Como vemos estos problemas son fácilmente evitables si somos cuidadosos. Y me parece muy obvio que el beneficio de que TODOS llevemos mascarilla en este momento, evitando así multitud de potenciales contagios, supera con creces a la remota posibilidad de que alguien se contagie por manipulación indebida de la misma. Pensemos además que si TODOS las usamos, la carga viral en nuestro entorno será mínima o nula, de forma que incluso si alguien la manipula mal, no portará virus ninguno en sus manos y no se contagiará.

Hay un tercer problema potencial que me parece tan obvio que casi me da vergüenza comentarlo, pero lo diré: LAS MASCARILLAS NUNCA SE COMPARTEN. Son para un único usuario.

Como CONCLUSIÓN, la tríada mascarilla-limpieza-distancia social no nos ofrece un riesgo 0 de contagio, pero lo hace extremadamente improbable para la población general en nuestro devenir habitual y nos debería ayudar a salir antes de la actual epidemia y a evitar futuros rebrotes mientras el virus pueda circular entre nosotros. Si TODOS aplicamos en este momento estas medidas de forma habitual, nuestra vida será sin duda mucho más segura y mucho más tranquila. A veces algo más incómoda, pero nos jugamos mucho TODOS en ello. Y esto incluye, por supuesto, a todo lo que concierne a sectores de tanta importancia para nosotros como restaurantes, espectáculos de todo tipo y turismo. Reducir la carga viral en nuestro entorno (incluso suprimirla en amplias zonas) y llevar el número de contagios a prácticamente cero es una tarea urgente y factible que nos concierne a TODOS. De hecho la clave de un éxito rápido está en la palabra TODOS. Y entonces habrá medidas que se podrán relajar en algunos de estos sectores particularmente problemáticos sin apenas riesgos. Y estaremos mucho más cerca de superar mucho más rápido esta crisis sanitaria, económica y social. Aunque algunas cosas y en algunos momentos no sean como antes o no las hagamos como antes.

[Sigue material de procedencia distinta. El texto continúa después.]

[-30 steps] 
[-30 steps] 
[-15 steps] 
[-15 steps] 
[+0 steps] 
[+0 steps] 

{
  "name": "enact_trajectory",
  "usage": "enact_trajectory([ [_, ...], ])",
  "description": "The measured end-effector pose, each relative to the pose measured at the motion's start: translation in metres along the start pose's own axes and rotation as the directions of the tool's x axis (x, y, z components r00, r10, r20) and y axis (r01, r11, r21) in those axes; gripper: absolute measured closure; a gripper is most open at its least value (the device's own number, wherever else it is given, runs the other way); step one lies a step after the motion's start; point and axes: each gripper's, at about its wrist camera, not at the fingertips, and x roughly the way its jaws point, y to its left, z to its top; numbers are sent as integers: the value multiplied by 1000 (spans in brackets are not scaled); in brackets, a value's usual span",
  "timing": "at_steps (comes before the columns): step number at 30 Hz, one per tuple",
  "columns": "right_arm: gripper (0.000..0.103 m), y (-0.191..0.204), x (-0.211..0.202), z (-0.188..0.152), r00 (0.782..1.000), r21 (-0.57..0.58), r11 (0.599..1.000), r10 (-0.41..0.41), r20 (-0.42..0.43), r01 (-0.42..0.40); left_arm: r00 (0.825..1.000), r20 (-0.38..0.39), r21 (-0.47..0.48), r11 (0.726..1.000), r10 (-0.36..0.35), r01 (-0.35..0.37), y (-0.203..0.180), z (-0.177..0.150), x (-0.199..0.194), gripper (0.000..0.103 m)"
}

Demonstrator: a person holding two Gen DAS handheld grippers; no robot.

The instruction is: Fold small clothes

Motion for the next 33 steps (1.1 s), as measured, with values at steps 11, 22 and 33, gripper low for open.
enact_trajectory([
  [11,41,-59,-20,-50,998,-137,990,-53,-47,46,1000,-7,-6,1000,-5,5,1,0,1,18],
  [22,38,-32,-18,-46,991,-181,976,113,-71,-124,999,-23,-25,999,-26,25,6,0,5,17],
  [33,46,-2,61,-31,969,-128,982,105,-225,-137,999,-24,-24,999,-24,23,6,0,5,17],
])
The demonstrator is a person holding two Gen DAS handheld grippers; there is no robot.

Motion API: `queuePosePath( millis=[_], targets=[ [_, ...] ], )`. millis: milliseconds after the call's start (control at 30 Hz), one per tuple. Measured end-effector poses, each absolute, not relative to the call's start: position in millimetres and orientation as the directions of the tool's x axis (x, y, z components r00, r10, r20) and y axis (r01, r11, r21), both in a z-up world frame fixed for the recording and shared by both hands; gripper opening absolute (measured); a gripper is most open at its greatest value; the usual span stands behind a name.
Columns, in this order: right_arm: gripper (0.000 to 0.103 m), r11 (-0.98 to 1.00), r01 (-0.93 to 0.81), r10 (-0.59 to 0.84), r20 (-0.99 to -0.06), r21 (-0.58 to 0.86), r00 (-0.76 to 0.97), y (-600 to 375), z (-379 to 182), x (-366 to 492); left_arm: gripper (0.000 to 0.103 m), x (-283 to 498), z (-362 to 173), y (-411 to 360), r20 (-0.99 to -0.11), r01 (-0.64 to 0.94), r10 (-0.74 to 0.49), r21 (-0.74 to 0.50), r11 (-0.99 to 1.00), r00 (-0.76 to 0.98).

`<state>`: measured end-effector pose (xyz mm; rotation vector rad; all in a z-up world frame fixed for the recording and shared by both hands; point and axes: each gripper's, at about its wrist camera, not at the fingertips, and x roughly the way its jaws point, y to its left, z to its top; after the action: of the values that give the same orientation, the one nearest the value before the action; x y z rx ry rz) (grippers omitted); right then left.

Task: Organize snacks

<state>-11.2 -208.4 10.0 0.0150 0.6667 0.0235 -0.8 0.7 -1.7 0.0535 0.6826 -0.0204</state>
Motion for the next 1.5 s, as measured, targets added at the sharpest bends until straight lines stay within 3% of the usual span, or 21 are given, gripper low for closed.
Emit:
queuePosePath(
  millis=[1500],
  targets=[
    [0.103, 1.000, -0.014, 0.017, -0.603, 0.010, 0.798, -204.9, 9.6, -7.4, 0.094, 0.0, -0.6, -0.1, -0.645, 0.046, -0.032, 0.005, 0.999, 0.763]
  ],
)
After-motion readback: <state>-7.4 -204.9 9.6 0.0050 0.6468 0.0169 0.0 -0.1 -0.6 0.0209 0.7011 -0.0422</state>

Acabo este post casi como acababa el anterior. Jugamos una dramática partida contra este virus. Él se ha demostrado bastante imprevisible. Pero los inteligentes somos nosotros. Y el siguiente movimiento nos toca a nosotros. A cada uno de nosotros. Tenemos entre TODOS la victoria al alcance de la mano. Pero cuando cada uno falla en sus decisiones y en sus actos, todos estamos un poco más cerca de perder la partida.